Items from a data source
----------------
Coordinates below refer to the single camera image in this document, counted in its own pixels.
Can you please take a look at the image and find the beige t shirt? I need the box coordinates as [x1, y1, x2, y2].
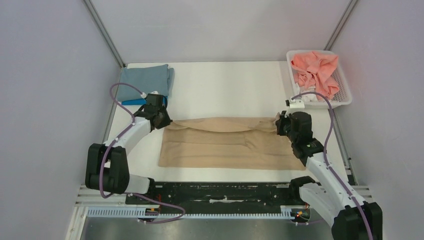
[158, 117, 305, 171]

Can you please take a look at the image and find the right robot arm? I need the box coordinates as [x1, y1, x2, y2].
[275, 111, 383, 240]

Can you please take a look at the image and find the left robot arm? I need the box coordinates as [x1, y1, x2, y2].
[85, 93, 172, 204]

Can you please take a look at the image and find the bright blue folded t shirt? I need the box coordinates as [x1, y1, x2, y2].
[120, 94, 168, 106]

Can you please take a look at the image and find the white t shirt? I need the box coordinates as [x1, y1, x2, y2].
[292, 83, 329, 102]

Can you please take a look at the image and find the grey-blue folded t shirt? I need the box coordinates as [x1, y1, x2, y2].
[116, 64, 175, 102]

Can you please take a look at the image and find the pink t shirt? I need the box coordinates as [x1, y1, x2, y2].
[290, 51, 340, 100]

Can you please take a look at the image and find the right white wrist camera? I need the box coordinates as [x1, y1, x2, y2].
[285, 99, 305, 110]

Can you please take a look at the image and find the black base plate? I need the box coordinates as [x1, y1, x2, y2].
[146, 181, 311, 214]

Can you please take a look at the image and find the right corner aluminium post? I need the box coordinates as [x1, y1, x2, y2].
[323, 0, 359, 51]

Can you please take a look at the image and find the corner aluminium post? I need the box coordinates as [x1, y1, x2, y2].
[82, 0, 127, 68]
[323, 0, 359, 51]

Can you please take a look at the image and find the white cable duct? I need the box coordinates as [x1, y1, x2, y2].
[86, 206, 300, 220]

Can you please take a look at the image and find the left corner aluminium post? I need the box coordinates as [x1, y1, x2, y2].
[82, 0, 127, 68]

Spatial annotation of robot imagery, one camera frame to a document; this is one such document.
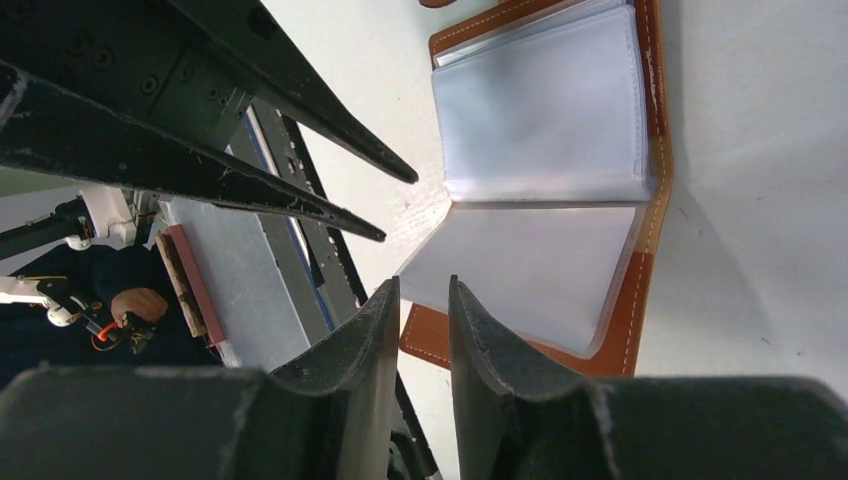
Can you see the operator hand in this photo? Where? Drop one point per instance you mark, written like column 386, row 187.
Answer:
column 145, row 303

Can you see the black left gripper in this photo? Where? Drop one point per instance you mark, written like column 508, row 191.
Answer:
column 141, row 58

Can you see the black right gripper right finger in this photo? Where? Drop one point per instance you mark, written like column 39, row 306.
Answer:
column 521, row 415

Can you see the brown leather card holder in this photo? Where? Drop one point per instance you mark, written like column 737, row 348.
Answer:
column 558, row 163

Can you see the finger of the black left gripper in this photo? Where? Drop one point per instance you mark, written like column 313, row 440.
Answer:
column 246, row 37

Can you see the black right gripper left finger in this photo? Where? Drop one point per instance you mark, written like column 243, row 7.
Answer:
column 326, row 414

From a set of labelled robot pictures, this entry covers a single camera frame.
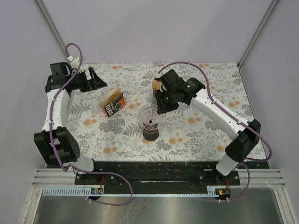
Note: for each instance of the floral table mat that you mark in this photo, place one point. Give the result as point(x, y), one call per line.
point(185, 134)

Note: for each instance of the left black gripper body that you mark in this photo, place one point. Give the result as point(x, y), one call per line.
point(80, 81)

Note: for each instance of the white slotted cable duct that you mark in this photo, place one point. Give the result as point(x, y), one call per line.
point(76, 191)

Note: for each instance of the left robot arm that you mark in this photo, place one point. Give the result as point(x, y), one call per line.
point(55, 142)

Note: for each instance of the clear glass dripper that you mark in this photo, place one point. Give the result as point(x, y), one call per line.
point(149, 117)

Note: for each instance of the orange coffee filter box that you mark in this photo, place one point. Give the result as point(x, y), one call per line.
point(112, 102)

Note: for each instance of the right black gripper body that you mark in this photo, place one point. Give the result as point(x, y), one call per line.
point(166, 101)

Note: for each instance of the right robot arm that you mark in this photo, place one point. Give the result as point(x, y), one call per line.
point(243, 133)

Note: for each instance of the brown paper coffee filter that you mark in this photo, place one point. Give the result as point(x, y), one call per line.
point(156, 85)

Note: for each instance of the red and grey cup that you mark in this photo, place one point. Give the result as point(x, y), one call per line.
point(150, 132)

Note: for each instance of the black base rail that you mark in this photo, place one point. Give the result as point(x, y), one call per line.
point(157, 177)

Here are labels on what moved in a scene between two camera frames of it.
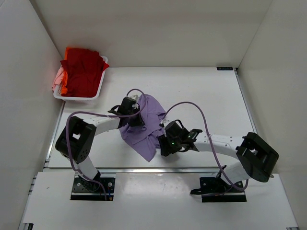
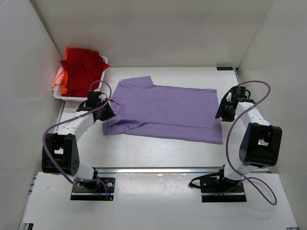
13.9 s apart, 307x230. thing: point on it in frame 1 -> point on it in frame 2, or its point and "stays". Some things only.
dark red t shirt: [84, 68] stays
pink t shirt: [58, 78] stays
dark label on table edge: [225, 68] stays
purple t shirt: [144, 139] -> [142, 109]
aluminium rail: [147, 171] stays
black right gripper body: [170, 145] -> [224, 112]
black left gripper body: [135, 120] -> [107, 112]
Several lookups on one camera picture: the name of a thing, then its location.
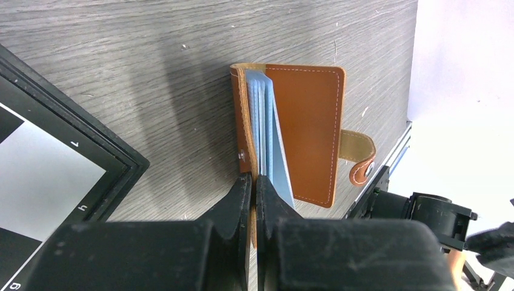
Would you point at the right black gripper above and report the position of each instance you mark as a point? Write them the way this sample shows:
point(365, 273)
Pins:
point(448, 221)

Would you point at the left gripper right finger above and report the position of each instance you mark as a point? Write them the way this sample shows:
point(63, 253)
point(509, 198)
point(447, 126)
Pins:
point(270, 210)

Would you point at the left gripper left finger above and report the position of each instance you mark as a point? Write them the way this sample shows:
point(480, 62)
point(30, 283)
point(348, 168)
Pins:
point(227, 249)

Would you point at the brown leather card holder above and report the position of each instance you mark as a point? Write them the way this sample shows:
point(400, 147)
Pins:
point(310, 103)

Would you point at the black white chessboard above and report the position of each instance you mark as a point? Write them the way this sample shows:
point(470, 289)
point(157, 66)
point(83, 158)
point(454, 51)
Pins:
point(59, 165)

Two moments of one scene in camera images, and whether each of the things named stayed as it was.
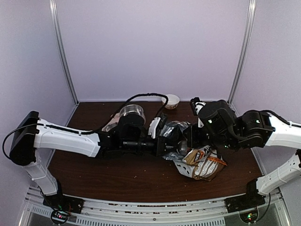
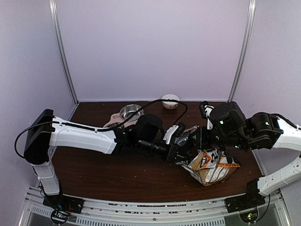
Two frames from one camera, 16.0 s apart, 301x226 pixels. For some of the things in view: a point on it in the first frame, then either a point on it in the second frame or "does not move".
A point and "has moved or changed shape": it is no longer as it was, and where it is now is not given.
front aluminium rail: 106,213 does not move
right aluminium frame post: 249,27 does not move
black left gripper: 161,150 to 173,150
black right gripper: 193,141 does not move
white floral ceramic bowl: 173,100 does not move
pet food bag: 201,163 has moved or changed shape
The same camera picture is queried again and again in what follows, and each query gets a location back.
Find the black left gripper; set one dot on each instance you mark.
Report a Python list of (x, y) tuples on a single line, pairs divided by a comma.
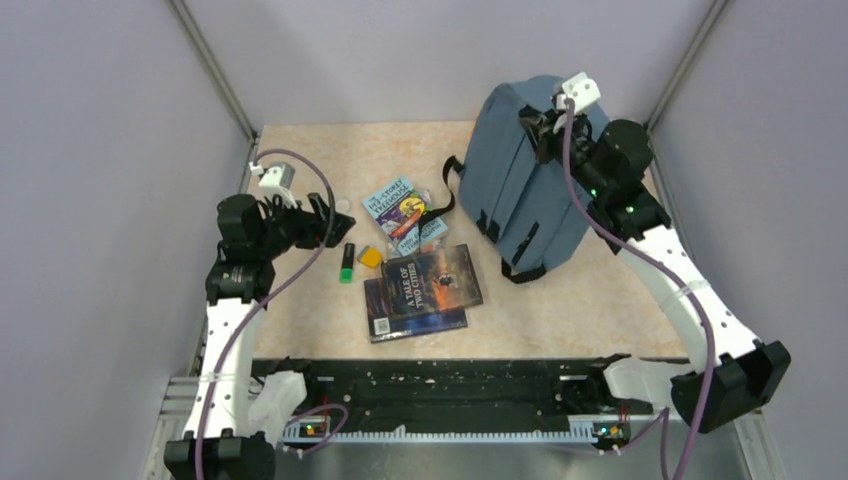
[(314, 224)]

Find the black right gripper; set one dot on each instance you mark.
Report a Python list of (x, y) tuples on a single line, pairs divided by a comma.
[(539, 128)]

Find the blue student backpack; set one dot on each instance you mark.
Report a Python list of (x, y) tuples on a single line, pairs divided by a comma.
[(523, 209)]

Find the colourful Treehouse book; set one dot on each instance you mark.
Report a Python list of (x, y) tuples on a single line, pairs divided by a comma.
[(397, 209)]

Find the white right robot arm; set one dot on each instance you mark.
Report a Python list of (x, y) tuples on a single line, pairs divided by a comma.
[(731, 371)]

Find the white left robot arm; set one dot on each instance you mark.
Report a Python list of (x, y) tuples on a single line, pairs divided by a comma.
[(230, 434)]

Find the orange yellow eraser block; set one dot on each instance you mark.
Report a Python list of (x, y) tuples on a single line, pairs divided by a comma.
[(370, 257)]

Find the green highlighter pen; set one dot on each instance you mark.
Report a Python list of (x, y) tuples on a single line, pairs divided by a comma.
[(347, 264)]

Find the dark book underneath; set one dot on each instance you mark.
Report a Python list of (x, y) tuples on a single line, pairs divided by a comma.
[(382, 328)]

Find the Tale of Two Cities book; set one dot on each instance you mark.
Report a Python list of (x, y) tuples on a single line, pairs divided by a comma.
[(434, 282)]

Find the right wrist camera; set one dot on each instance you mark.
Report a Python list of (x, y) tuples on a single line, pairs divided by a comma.
[(582, 90)]

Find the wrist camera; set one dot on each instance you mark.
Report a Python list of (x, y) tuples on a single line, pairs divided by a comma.
[(275, 181), (582, 90)]

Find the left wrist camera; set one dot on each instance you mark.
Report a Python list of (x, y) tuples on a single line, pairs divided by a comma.
[(275, 181)]

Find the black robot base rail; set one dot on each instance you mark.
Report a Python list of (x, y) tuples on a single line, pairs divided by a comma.
[(546, 400)]
----------------
_PROBLEM DESCRIPTION:_ From the entries above, copy exactly the lines starting at the one with "The same camera" and stopping at the one with "Find the Tale", keeping both ends. Drop the pictures.

_FINISHED TASK:_
The same camera picture is queried again and again in what follows, and each query gets a location back.
Find the black left gripper; set one dot on each instance you mark.
Report a Python list of (x, y) tuples on a single line, pairs divided by a comma.
[(314, 224)]

Find the black right gripper; set one dot on each instance you mark.
Report a Python list of (x, y) tuples on a single line, pairs divided by a comma.
[(539, 128)]

Find the blue student backpack; set one dot on each instance you mark.
Report a Python list of (x, y) tuples on a single line, pairs divided by a comma.
[(523, 209)]

Find the colourful Treehouse book; set one dot on each instance you mark.
Report a Python list of (x, y) tuples on a single line, pairs divided by a comma.
[(397, 209)]

Find the white right robot arm; set one dot on each instance you mark.
Report a Python list of (x, y) tuples on a single line, pairs divided by a comma.
[(731, 371)]

Find the white left robot arm; set one dot on each instance you mark.
Report a Python list of (x, y) tuples on a single line, pairs divided by a comma.
[(230, 434)]

Find the orange yellow eraser block; set one dot on each instance you mark.
Report a Python list of (x, y) tuples on a single line, pairs divided by a comma.
[(370, 257)]

Find the green highlighter pen; set one dot on each instance you mark.
Report a Python list of (x, y) tuples on a single line, pairs divided by a comma.
[(347, 264)]

Find the dark book underneath; set one dot on each instance you mark.
Report a Python list of (x, y) tuples on a single line, pairs divided by a comma.
[(382, 328)]

Find the Tale of Two Cities book; set one dot on each instance you mark.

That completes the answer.